*** DATA FOR PROCESSING
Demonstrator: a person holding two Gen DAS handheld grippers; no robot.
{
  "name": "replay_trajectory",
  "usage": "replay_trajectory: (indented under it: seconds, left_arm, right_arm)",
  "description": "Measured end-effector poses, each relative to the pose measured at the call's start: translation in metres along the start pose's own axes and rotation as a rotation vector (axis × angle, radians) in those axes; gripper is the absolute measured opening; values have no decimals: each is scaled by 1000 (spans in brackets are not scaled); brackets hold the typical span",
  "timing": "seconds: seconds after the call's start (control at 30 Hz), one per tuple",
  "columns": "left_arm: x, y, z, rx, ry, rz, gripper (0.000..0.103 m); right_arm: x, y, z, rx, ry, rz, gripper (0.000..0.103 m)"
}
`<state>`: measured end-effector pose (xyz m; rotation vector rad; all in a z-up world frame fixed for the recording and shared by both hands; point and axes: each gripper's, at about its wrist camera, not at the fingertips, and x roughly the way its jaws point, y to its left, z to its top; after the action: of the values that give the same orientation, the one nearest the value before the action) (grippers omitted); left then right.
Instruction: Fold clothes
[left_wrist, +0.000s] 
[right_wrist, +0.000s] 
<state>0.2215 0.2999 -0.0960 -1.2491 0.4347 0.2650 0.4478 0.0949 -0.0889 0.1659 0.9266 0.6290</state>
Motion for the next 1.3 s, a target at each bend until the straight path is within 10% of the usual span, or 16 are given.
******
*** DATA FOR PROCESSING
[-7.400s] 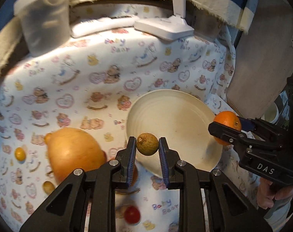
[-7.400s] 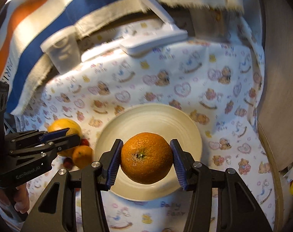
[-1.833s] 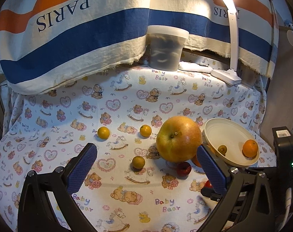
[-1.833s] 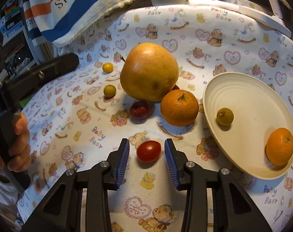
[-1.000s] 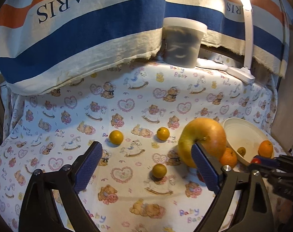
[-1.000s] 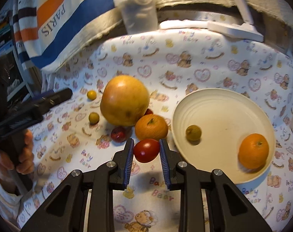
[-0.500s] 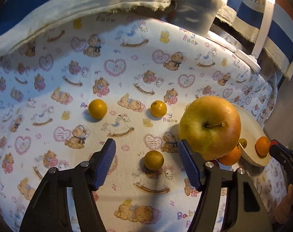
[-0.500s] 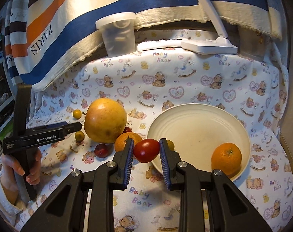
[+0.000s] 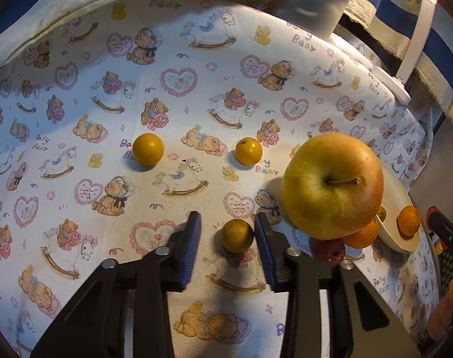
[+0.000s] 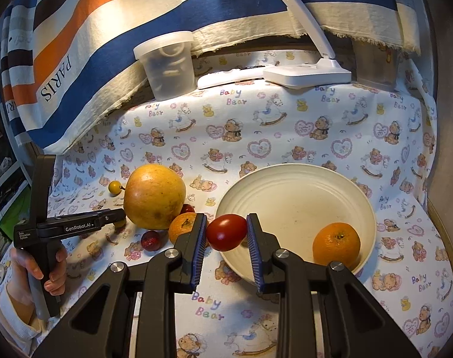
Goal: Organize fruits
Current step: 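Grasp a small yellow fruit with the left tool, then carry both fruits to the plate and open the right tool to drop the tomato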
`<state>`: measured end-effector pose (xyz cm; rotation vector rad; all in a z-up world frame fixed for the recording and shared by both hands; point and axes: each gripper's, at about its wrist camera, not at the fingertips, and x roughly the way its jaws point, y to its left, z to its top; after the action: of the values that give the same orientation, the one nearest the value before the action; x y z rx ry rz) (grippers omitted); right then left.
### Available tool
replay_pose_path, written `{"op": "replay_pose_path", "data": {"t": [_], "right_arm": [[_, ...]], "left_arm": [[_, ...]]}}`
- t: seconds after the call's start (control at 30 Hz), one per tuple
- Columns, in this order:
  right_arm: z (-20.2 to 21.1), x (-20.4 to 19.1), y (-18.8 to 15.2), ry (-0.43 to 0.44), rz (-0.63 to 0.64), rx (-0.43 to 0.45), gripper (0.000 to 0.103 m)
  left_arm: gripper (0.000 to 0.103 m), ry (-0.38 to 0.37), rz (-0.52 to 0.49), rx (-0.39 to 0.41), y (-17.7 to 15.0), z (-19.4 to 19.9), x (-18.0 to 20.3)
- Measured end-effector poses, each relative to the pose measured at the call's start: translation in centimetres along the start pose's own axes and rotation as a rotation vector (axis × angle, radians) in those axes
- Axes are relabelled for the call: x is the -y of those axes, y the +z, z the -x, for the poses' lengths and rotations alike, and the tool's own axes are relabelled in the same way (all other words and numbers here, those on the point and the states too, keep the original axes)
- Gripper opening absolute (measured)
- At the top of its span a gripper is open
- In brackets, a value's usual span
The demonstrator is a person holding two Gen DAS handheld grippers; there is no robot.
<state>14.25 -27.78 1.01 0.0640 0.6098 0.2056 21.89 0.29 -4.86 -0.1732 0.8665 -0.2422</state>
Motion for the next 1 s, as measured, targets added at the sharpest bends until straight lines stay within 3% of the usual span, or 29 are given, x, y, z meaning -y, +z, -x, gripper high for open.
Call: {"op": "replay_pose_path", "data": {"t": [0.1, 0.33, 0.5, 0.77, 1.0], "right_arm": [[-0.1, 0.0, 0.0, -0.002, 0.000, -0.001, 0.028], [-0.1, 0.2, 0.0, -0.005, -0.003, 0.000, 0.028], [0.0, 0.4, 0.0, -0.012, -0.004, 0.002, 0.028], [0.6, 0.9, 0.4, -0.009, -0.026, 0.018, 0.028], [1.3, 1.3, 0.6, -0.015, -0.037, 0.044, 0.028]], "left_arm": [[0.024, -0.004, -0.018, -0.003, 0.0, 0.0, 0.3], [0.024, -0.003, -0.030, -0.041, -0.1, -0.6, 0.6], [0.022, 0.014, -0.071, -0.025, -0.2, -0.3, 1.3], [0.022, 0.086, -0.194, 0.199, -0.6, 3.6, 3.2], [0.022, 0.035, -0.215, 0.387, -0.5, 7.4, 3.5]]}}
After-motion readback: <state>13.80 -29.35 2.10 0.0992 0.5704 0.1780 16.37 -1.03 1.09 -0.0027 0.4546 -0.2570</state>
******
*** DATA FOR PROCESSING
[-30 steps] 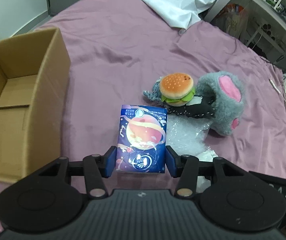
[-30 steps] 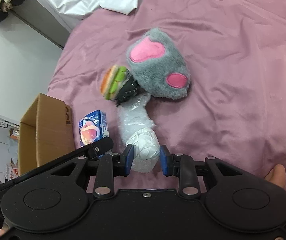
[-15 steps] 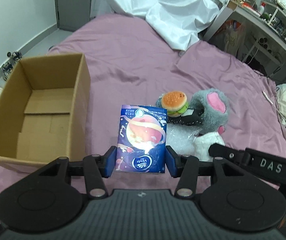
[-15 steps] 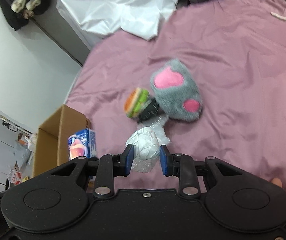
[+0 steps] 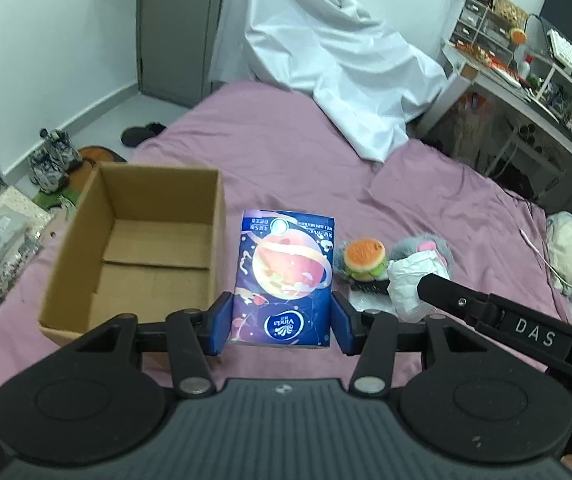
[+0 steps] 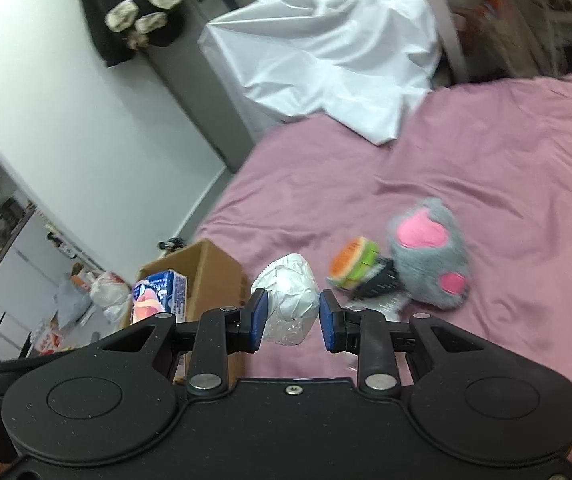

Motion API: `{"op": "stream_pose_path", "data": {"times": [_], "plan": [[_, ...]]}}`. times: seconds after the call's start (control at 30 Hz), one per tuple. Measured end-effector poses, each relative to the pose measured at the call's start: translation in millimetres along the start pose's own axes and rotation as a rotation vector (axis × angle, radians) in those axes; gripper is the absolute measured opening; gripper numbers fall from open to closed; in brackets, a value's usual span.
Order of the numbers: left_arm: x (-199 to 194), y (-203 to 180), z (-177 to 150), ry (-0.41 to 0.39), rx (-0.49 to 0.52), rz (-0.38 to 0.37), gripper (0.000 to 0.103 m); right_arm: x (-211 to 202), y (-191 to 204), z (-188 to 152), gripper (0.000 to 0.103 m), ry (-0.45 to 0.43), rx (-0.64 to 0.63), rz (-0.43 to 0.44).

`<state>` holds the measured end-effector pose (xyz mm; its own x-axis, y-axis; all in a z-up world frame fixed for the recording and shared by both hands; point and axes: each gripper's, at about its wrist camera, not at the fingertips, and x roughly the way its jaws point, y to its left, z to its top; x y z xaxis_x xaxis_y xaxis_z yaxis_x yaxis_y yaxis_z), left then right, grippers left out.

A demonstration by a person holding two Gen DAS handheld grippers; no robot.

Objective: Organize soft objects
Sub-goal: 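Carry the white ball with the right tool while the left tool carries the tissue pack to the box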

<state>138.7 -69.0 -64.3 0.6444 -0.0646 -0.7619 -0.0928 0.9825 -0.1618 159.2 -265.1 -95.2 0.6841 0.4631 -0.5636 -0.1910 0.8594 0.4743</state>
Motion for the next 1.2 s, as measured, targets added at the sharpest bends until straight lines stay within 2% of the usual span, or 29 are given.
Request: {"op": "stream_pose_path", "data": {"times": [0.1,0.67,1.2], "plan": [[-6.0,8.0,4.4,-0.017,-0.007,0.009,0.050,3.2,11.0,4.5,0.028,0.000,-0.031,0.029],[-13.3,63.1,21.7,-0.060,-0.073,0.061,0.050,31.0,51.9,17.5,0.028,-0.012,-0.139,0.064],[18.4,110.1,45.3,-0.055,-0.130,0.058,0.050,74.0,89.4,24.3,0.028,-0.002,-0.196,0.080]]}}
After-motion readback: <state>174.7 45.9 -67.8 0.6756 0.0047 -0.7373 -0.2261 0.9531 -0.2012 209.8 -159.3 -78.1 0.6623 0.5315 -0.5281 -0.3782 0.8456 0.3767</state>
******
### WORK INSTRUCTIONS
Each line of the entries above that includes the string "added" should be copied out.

### OUTPUT OF THE TASK
Motion for the next 1 s, as measured, targets added at the sharpest bends until straight lines stay within 3% of the usual span, or 29 are given, x, y, z meaning -y, +z, -x, gripper high for open.
Motion for the next 1.2 s, as measured, targets added at the sharpest bends until straight lines stay within 2% of the usual span, or 29 are given.

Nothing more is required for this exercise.